Closing the ledger slowly, I sucked in my breath. “And?”

“Let us say, neither the ale-conners nor the guild will trouble you for now.”

“For now. The abbot said that.”

“In not so many words. It was more what he implied.” He ran fingers through his windswept hair, taming it into submission. “To be frank, Mistress Anneke, Master Barfoot”—he turned slightly to include Adam—“I may have underestimated him. He’s not what I anticipated. Not at all. Where some men issue orders in loud voices, deliver threats of God’s punishment and their own, this man ensures compliance with smiles and silence—smiles that never reach his eyes and silences more deep and deadly than the Baltic in winter.” Reaching for his drink, he swirled it a couple of times. When he’d taken a long swallow, pulling a face, he continued. “He offered me wine, Rhenish no less. It was poured into a goblet with so many jewels decorating the stem it would fund a voyage to Muscovy and back. It was just one of many in the room. So much wealth and all very deliberately on display. There were gold platters, silver chalices, a bejeweled cross gleaming on the wall behind his velvet-and-ermine-clad shoulders.” He shook his head. “His room reeked of money. Ja, I answered the wrong calling when I chose the sea.” With a half-laugh, he drank again. I exchanged a glance with Adam, whose frown had deepened.

The fire crackled. Outside, the sounds of a cart rumbling past and the conversations of passersby formed a faint counterpoint to our conversation.

“Anyway, I told him in no uncertain terms what would happen should he interfere with your business.”

“What did he say?”

“Say? Everything and, thus, nothing. He’s a shrewd man, with more cunning than a hawker, and more canny than a Venetian moneylender.”

“How can one say everything and nothing?”

“It happens all the time, liebchen. Oh, he gave me the assurances I asked for, said the right things, made the right noises. When I first began, he acted as if I’d delivered some terrible blow to his pride, to the friary’s. When I mentioned the ale-conners and the guild, the well-known interference with ale production in Elmham Lenn and farther, he blanched, he couldn’t hide that. But he quickly recovered. Where I expected wrath and denial, he quietly played the role of the injured party.”

I glanced at Adam. “But he didn’t deny it?”

“Deny? Nein. He said it was a terrible misunderstanding. He said the friary was the victim of slander, no more, no less. He spoke of the sins of those who sought to denigrate and defame and how God would be their judge. He told me how the brothers prayed for the souls of these trespassers daily. It was quite a sermon. Practiced, assured.”

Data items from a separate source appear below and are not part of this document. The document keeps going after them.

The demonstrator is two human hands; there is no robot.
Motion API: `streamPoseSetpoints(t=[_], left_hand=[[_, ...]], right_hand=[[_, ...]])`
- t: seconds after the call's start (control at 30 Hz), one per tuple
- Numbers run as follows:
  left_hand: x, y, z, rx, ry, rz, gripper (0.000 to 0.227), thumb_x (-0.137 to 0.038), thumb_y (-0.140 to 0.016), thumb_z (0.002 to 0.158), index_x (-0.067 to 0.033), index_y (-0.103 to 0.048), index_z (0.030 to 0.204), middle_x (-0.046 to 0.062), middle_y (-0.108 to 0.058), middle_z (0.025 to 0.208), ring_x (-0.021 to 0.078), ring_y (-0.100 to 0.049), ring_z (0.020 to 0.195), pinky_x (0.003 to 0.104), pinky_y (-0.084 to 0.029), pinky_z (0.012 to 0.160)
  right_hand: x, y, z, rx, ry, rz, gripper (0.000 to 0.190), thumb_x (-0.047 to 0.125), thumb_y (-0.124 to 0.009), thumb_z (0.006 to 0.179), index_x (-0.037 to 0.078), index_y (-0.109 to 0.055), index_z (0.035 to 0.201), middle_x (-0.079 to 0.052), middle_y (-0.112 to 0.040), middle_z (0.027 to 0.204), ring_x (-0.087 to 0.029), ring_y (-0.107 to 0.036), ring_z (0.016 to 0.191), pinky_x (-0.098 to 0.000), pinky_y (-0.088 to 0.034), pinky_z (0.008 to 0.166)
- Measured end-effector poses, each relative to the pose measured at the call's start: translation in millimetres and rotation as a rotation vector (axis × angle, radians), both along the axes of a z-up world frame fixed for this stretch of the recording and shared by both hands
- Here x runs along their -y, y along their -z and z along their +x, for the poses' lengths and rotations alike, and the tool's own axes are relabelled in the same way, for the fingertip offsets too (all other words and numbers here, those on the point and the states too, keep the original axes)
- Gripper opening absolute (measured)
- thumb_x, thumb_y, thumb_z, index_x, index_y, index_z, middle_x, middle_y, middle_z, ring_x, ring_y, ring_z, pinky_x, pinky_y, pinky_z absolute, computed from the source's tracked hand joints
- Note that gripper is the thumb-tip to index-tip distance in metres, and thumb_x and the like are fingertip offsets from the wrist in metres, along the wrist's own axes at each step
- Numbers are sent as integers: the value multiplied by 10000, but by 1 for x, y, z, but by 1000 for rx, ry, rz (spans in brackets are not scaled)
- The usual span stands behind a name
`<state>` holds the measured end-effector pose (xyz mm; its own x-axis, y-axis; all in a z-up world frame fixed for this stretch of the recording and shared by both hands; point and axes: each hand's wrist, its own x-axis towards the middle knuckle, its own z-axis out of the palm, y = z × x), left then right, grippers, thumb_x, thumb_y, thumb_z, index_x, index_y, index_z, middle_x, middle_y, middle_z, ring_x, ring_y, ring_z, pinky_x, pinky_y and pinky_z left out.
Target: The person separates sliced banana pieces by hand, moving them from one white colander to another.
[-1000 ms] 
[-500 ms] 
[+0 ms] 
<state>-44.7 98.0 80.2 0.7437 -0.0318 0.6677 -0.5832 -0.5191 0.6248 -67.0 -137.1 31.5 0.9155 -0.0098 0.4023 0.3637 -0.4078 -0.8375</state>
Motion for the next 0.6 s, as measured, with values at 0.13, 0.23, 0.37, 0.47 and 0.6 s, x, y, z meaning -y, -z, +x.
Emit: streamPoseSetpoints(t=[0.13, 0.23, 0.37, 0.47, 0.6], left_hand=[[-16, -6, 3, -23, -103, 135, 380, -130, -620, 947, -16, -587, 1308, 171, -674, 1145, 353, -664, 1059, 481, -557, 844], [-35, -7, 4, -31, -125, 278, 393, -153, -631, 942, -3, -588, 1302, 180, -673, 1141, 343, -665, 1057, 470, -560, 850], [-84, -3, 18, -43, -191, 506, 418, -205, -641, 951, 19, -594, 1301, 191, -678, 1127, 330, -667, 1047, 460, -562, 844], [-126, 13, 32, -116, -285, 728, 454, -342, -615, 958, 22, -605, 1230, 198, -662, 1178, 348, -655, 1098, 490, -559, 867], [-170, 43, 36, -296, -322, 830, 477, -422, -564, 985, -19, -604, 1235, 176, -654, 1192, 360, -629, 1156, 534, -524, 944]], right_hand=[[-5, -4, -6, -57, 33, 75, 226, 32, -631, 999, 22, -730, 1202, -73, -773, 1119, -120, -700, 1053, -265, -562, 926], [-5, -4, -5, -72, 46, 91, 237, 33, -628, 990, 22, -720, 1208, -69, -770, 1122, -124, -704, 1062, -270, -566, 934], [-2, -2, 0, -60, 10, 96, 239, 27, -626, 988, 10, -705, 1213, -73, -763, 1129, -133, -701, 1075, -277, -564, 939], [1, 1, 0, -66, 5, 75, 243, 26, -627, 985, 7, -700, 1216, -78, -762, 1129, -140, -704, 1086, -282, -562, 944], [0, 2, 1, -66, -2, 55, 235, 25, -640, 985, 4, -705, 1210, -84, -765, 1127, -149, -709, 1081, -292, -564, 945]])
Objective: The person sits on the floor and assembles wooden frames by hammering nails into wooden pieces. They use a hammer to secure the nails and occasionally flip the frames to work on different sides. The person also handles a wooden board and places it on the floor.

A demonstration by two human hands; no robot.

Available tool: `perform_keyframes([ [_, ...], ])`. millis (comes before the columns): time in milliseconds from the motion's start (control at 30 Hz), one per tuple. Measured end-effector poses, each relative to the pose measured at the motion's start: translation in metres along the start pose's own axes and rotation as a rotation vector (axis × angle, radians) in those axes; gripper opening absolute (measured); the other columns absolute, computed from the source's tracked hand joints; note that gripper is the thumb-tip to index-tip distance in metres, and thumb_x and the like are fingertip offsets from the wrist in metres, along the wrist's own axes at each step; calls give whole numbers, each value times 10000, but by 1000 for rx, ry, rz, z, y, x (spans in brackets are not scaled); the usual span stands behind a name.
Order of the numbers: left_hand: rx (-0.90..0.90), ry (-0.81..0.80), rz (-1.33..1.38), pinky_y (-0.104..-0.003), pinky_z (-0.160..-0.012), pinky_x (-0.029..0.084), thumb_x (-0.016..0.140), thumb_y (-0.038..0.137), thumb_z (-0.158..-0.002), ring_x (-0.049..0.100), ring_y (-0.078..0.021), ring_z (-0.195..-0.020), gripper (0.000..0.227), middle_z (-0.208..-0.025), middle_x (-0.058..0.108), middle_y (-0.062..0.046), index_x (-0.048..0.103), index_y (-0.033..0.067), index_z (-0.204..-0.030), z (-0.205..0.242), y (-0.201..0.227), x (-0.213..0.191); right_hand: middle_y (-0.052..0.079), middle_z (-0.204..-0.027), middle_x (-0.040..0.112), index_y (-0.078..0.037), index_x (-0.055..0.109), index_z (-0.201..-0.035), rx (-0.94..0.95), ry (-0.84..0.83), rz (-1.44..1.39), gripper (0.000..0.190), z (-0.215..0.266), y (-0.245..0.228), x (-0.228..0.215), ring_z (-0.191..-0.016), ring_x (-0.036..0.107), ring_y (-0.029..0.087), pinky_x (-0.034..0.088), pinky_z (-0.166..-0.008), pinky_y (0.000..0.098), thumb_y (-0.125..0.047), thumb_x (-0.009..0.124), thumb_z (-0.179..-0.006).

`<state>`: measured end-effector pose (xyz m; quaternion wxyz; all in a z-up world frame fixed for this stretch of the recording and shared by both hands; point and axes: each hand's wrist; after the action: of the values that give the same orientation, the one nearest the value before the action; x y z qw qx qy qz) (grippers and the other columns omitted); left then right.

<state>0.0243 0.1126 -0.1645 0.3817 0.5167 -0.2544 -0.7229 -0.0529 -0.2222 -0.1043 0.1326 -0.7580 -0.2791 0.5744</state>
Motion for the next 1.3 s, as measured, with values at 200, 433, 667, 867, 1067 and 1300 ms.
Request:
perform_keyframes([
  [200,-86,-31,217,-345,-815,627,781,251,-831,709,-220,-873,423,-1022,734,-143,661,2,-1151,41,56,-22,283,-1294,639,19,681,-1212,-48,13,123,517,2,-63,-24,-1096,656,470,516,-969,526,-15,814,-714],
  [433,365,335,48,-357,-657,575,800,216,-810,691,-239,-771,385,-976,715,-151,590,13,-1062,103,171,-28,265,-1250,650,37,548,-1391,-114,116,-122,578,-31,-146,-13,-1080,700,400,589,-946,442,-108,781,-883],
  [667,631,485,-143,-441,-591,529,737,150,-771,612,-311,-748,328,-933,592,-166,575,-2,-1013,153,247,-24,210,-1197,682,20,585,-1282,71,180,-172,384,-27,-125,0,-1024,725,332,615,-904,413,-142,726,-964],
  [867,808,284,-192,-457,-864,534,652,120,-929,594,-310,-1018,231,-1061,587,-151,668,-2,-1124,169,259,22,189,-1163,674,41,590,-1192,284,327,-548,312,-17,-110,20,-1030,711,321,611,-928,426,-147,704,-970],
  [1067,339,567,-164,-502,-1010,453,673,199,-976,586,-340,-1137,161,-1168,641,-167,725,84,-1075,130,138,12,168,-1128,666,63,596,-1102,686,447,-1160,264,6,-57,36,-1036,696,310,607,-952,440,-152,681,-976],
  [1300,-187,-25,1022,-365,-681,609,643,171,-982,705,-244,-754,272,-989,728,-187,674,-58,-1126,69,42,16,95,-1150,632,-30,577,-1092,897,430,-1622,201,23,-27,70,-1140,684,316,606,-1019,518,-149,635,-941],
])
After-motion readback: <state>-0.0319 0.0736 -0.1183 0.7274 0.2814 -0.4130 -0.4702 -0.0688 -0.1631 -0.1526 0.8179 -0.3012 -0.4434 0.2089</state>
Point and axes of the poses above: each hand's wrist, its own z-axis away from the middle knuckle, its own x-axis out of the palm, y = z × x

“Oh, the abbot is that,” I added, remembering the times I’d heard him deliver mass in town.

“I can’t help but feel he’s had to say these things before, to others.” The captain shrugged. “I might be wrong, but the man was prepared. After a drink or two, whereby he shared with me the history of the friary and the changes that had been wrought under his watch, he told me there was no need to worry, let alone alert the Hanse. He was most insistent on that last point. For just a moment, his guard slipped and I saw that he was genuinely worried, that he’d never anticipated our interest.” Captain Stoyan grinned. “Other than that, he smiled, nodded, performed benevolence with ease. If I didn’t know any better, I’d swear he was innocent. That in good faith, the friary makes its ale and everyone purchases it because that’s what they desire to drink.”

Adam made a noise.

“Do you believe him?” I asked.

The captain looked at me as if I’d suggested he dine on parchment. “I may be thought reckless, but I’m no fool. Would you buy this”—he lifted his mazer—“if you had a choice? Exactly. The man is not to be trusted. Especially not when he said he welcomed competition, a new brewer in town. He even went so far as to say he would like to try your ale when it’s ready.”